- Opening Delimiter -

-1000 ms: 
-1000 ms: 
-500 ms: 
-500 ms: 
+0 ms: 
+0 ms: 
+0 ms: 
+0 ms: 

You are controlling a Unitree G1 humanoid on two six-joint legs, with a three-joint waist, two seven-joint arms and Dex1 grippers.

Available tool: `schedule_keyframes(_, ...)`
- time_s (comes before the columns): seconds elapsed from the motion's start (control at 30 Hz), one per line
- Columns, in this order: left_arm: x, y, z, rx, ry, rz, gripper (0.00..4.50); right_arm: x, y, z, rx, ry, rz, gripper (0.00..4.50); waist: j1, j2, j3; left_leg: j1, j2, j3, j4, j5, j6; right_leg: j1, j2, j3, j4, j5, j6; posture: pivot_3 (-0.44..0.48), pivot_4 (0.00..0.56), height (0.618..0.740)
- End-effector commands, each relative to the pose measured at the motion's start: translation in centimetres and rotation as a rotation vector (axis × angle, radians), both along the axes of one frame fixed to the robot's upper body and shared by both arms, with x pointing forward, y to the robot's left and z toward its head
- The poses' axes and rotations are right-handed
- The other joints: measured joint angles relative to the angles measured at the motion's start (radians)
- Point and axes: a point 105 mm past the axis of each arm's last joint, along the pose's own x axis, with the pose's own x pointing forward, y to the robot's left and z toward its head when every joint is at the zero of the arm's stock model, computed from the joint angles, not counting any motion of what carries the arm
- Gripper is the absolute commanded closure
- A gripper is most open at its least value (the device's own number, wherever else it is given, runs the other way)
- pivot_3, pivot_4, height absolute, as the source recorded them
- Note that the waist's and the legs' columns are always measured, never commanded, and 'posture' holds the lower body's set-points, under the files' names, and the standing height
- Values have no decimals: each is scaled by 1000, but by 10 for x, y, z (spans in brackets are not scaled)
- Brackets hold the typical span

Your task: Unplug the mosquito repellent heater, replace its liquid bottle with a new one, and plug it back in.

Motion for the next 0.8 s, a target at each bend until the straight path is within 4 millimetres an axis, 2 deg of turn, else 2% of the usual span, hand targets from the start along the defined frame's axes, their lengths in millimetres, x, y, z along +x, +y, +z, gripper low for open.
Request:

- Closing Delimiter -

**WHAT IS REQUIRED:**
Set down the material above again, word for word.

**COMPLETED EXERCISE:**
-1000 ms: 
-1000 ms: 
-500 ms: 
-500 ms: 
+0 ms: 
+0 ms: 
+0 ms: 
+0 ms: 

You are controlling a Unitree G1 humanoid on two six-joint legs, with a three-joint waist, two seven-joint arms and Dex1 grippers.

Available tool: `schedule_keyframes(_, ...)`
- time_s (comes before the columns): seconds elapsed from the motion's start (control at 30 Hz), one per line
- Columns, in this order: left_arm: x, y, z, rx, ry, rz, gripper (0.00..4.50); right_arm: x, y, z, rx, ry, rz, gripper (0.00..4.50); waist: j1, j2, j3; left_leg: j1, j2, j3, j4, j5, j6; right_leg: j1, j2, j3, j4, j5, j6; posture: pivot_3 (-0.44..0.48), pivot_4 (0.00..0.56), height (0.618..0.740)
- End-effector commands, each relative to the pose measured at the motion's start: translation in centimetres and rotation as a rotation vector (axis × angle, radians), both along the axes of one frame fixed to the robot's upper body and shared by both arms, with x pointing forward, y to the robot's left and z toward its head
- The poses' axes and rotations are right-handed
- The other joints: measured joint angles relative to the angles measured at the motion's start (radians)
- Point and axes: a point 105 mm past the axis of each arm's last joint, along the pose's own x axis, with the pose's own x pointing forward, y to the robot's left and z toward its head when every joint is at the zero of the arm's stock model, computed from the joint angles, not counting any motion of what carries the arm
- Gripper is the absolute commanded closure
- A gripper is most open at its least value (the device's own number, wherever else it is given, runs the other way)
- pivot_3, pivot_4, height absolute, as the source recorded them
- Note that the waist's and the legs' columns are always measured, never commanded, and 'posture' holds the lower body's set-points, under the files' names, and the standing height
- Values have no decimals: each is scaled by 1000, but by 10 for x, y, z (spans in brackets are not scaled)
- Brackets hold the typical span

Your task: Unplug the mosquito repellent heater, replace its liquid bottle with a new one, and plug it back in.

Motion for the next 0.8 s, a target at each bend until the straight path is within 4 millimetres an axis, 2 deg of turn, else 2% of the usual span, hand targets from the start along the defined frame's axes, their lengths in millimetres, x, y, z along +x, +y, +z, gripper low for open.
Request:

That's the full output for the exercise.